* [What you have to do] Restate the full listing precisely as written.

* [Data shown]
Start of Block

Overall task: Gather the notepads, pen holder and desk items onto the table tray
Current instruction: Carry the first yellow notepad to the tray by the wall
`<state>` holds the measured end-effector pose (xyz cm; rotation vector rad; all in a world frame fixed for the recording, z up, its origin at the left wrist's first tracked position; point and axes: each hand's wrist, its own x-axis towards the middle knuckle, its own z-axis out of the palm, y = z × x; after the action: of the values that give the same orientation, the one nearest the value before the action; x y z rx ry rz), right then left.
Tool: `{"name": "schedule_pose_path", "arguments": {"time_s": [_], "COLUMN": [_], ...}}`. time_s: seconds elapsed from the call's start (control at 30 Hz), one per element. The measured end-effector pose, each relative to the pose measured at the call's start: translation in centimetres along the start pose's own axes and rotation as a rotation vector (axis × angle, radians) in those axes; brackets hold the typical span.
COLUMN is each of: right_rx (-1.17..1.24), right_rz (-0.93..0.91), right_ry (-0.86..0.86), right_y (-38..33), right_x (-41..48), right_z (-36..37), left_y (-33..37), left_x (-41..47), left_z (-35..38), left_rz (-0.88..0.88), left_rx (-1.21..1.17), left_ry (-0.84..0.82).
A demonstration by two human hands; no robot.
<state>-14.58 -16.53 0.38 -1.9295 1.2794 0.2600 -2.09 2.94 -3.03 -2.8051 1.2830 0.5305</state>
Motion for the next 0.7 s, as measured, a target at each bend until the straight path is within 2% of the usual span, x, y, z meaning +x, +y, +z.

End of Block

* [Result of the exercise]
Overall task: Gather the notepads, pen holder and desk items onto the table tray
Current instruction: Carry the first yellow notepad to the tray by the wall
`<state>` holds the measured end-effector pose (xyz cm; rotation vector rad; all in a world frame fixed for the recording, z up, its origin at the left wrist's first tracked position; point and axes: each hand's wrist, its own x-axis towards the middle knuckle, its own z-axis out of the palm, y = z × x; after the action: of the values that give the same orientation, the one nearest the value before the action; x y z rx ry rz), right then left.
Tool: `{"name": "schedule_pose_path", "arguments": {"time_s": [_], "COLUMN": [_], ...}}`. time_s: seconds elapsed from the call's start (control at 30 Hz), one per element. The measured end-effector pose, each relative to the pose measured at the call's start: translation in centimetres along the start pose's own axes and rotation as a rotation vector (axis × angle, radians) in those axes; brackets hold the typical span.
COLUMN is each of: right_rx (-1.17..1.24), right_rz (-0.93..0.91), right_ry (-0.86..0.86), right_y (-38..33), right_x (-41..48), right_z (-36..37), left_y (-33..37), left_x (-41..47), left_z (-35..38), left_rz (-0.88..0.88), left_rx (-1.21..1.17), left_ry (-0.84..0.82).
A demonstration by two human hands; no robot.
<state>-14.58 -16.53 0.38 -1.9295 1.2794 0.2600 -2.09 2.94 -3.03 -2.8051 1.2830 0.5305</state>
Motion for the next 0.7 s, as measured, a target at each bend until the straight path is within 2% of the usual span, x, y, z meaning +x, +y, +z.

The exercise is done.